**What the exercise asks:** I'd like the full listing transcribed exactly, with no images included.

-- Data section follows --

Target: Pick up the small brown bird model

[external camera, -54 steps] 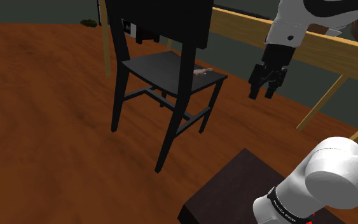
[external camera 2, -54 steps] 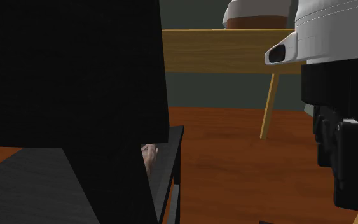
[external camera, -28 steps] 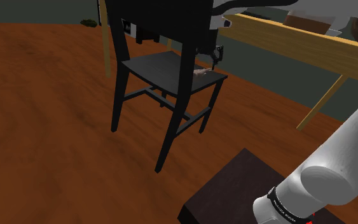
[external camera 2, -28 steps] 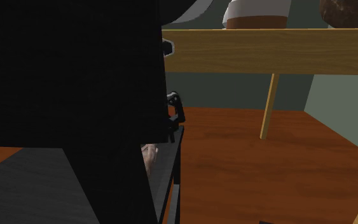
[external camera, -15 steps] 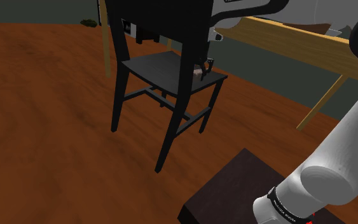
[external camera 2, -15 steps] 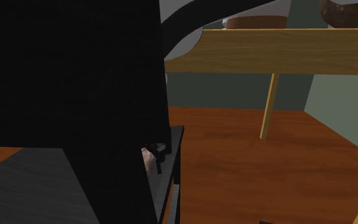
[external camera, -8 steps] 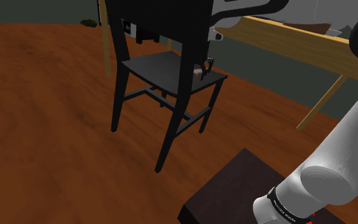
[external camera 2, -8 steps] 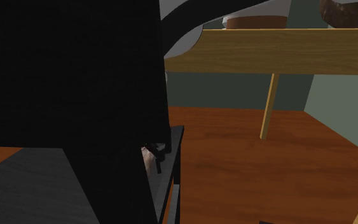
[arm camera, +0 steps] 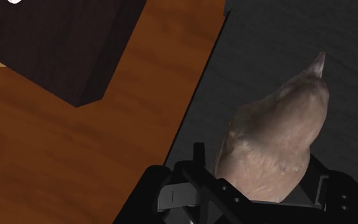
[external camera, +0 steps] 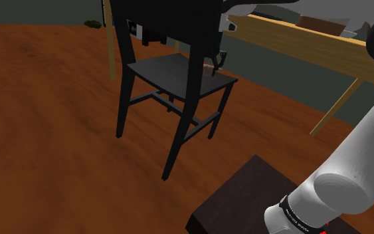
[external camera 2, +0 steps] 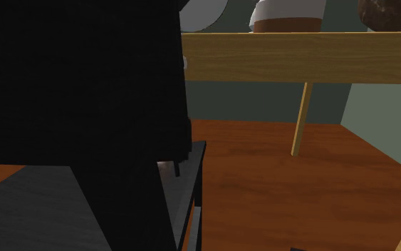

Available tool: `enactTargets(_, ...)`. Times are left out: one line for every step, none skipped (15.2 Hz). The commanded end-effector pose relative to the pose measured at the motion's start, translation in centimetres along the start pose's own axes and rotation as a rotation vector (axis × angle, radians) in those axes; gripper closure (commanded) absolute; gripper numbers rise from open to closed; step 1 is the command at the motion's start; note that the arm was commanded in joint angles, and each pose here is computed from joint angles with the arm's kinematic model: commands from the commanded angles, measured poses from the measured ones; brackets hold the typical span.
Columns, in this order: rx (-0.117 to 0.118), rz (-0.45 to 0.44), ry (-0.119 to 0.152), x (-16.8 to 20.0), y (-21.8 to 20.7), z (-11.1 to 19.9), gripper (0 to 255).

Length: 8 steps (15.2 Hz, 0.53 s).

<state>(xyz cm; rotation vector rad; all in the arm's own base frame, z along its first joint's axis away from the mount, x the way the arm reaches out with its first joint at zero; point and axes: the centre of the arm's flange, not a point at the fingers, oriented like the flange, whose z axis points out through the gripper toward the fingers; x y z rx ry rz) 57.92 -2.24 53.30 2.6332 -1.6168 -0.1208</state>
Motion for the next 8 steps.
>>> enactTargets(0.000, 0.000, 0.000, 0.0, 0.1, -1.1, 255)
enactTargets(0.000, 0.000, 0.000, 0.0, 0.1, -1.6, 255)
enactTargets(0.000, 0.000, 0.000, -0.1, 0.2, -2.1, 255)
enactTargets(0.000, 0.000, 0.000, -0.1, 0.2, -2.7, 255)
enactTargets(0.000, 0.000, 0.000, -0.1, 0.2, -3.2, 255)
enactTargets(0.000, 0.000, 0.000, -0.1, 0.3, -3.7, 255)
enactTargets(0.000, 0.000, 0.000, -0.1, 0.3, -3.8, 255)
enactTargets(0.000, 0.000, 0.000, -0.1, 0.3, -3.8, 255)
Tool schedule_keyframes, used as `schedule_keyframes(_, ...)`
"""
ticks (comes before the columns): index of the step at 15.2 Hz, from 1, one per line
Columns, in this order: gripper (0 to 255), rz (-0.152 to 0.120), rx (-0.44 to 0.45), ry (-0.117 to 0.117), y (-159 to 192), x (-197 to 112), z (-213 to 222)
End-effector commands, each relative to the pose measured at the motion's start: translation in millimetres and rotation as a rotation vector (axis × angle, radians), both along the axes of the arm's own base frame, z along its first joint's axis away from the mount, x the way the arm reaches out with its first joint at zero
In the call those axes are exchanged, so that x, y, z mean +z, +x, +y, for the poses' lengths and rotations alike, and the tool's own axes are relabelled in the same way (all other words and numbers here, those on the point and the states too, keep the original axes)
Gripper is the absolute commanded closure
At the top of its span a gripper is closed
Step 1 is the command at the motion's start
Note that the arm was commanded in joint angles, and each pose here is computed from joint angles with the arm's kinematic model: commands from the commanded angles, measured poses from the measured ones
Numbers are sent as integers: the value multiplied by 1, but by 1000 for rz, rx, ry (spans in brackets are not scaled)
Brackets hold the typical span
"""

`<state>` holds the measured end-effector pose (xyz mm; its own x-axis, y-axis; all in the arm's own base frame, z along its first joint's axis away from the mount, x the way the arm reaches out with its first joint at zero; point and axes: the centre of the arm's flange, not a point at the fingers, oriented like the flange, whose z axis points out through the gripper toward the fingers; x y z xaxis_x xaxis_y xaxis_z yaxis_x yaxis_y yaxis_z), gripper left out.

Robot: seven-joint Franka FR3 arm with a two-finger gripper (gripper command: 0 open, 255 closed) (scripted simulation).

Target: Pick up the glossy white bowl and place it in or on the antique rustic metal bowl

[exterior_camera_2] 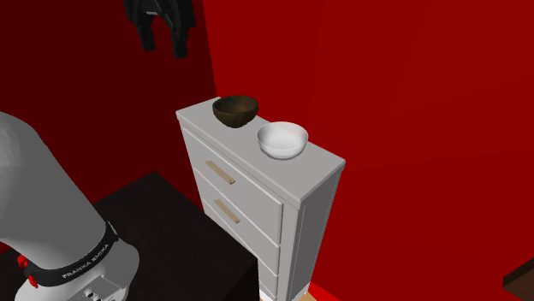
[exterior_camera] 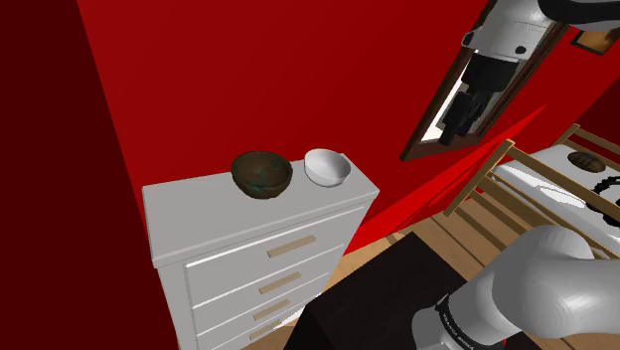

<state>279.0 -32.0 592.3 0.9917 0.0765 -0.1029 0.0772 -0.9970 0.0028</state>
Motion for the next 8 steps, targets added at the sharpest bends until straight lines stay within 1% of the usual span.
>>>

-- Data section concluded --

**Solved exercise:**
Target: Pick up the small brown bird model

[external camera, -54 steps] 
[external camera 2, -54 steps] 
[external camera, -28 steps] 
[external camera 2, -28 steps] 
[external camera, -15 steps] 
[external camera 2, -15 steps] 
[external camera, -8 steps] 
[external camera 2, -8 steps] 
[arm camera, +0 steps] 
[external camera, +0 steps] 
[external camera 2, +0 steps] 

Available tool: `enactTargets(_, ...)`. Times are left out: one line for every step, none skipped (15.2 Hz). The commanded end-effector pose relative to the pose measured at the motion's start, translation in centimetres along the start pose's own axes and rotation as a rotation vector (axis × angle, radians) in those axes; gripper closure (commanded) absolute; gripper numbers rise from open to closed; step 1 is the command at the motion's start; note that the arm was commanded in joint angles, and each pose here is computed from joint angles with the arm's kinematic model: commands from the commanded angles, measured poses from the measured ones; brackets hold the typical span.
Columns, in this order: rx (-0.117 to 0.118), rz (-0.45 to 0.44), ry (-0.119 to 0.152), x (-16.8 to 20.0), y (-21.8 to 20.7), z (-11.1 to 19.9), gripper (0 to 255).

Length: 8 steps (15.2 Hz, 0.53 s).

<state>(xyz cm; rotation vector rad; all in the arm's own base frame, z along its first joint's axis away from the mount, x the way the arm reaches out with its first joint at zero; point and axes: the centre of the arm's flange, not a point at the fingers, oriented like the flange, whose z axis points out through the gripper toward the fingers; x y z rx ry rz) 57.92 -2.24 53.30 2.6332 -1.6168 -0.1208</state>
Motion for the next 8 steps.
>>> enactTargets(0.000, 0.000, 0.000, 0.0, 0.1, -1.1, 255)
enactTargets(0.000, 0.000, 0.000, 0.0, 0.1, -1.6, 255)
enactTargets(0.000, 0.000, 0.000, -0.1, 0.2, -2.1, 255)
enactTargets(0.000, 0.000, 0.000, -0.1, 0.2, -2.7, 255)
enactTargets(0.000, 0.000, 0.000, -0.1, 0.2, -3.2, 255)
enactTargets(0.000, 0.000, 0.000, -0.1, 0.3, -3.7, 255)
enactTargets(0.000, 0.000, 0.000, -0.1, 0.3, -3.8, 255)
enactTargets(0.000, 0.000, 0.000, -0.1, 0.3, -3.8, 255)
Tool schedule_keyframes, used as `schedule_keyframes(_, ...)`
"""
ticks (comes before the columns): index of the step at 15.2 Hz, from 1, one per line
Columns, in this order: gripper (0 to 255), rz (-0.152 to 0.120), rx (-0.44 to 0.45), ry (-0.117 to 0.117), y (-159 to 192), x (-197 to 112), z (-213 to 222)
End-effector commands, each relative to the pose measured at the motion's start: translation in millimetres and rotation as a rotation vector (axis × angle, radians), both along the axes of the arm's own base frame, z along its first joint's axis away from the mount, x the way the arm reaches out with its first joint at zero
In the call those axes are exchanged, so that x, y, z mean +z, +x, +y, for the poses' lengths and rotations alike, and the tool's own axes are relabelled in the same way (all other words and numbers here, those on the point and the states too, keep the original axes)
Gripper is the absolute commanded closure
At the top of its span a gripper is closed
Step 1 is the command at the motion's start
Note that the arm was commanded in joint angles, and each pose here is computed from joint angles with the arm's kinematic model: commands from the commanded angles, measured poses from the measured ones
Numbers are sent as integers: the value multiplied by 1, but by 1000 for rz, rx, ry (spans in brackets are not scaled)
Brackets hold the typical span
"""

`<state>` holds the measured end-effector pose (xyz mm; its own x-axis, y-axis; all in the arm's own base frame, z along its first joint's axis away from the mount, x the way the arm reaches out with its first joint at zero; point and axes: the centre of the arm's flange, not a point at the fingers, oriented like the flange, whose z axis points out through the gripper toward the fingers; x y z xaxis_x xaxis_y xaxis_z yaxis_x yaxis_y yaxis_z), gripper left out.

Robot: seven-joint Franka FR3 arm with a two-finger gripper (gripper command: 0 open, 255 closed) (scripted simulation).

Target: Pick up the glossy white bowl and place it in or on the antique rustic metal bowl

[exterior_camera_2] 
[exterior_camera] 

<state>279.0 -32.0 592.3 0.9917 0.0765 -0.1029 0.0772 -0.9970 0.0028</state>
Motion for the next 8 steps, targets added at the sharpest bends until straight lines stay within 1% of the usual span.
>>>

The answer stands, and there is nothing more to add.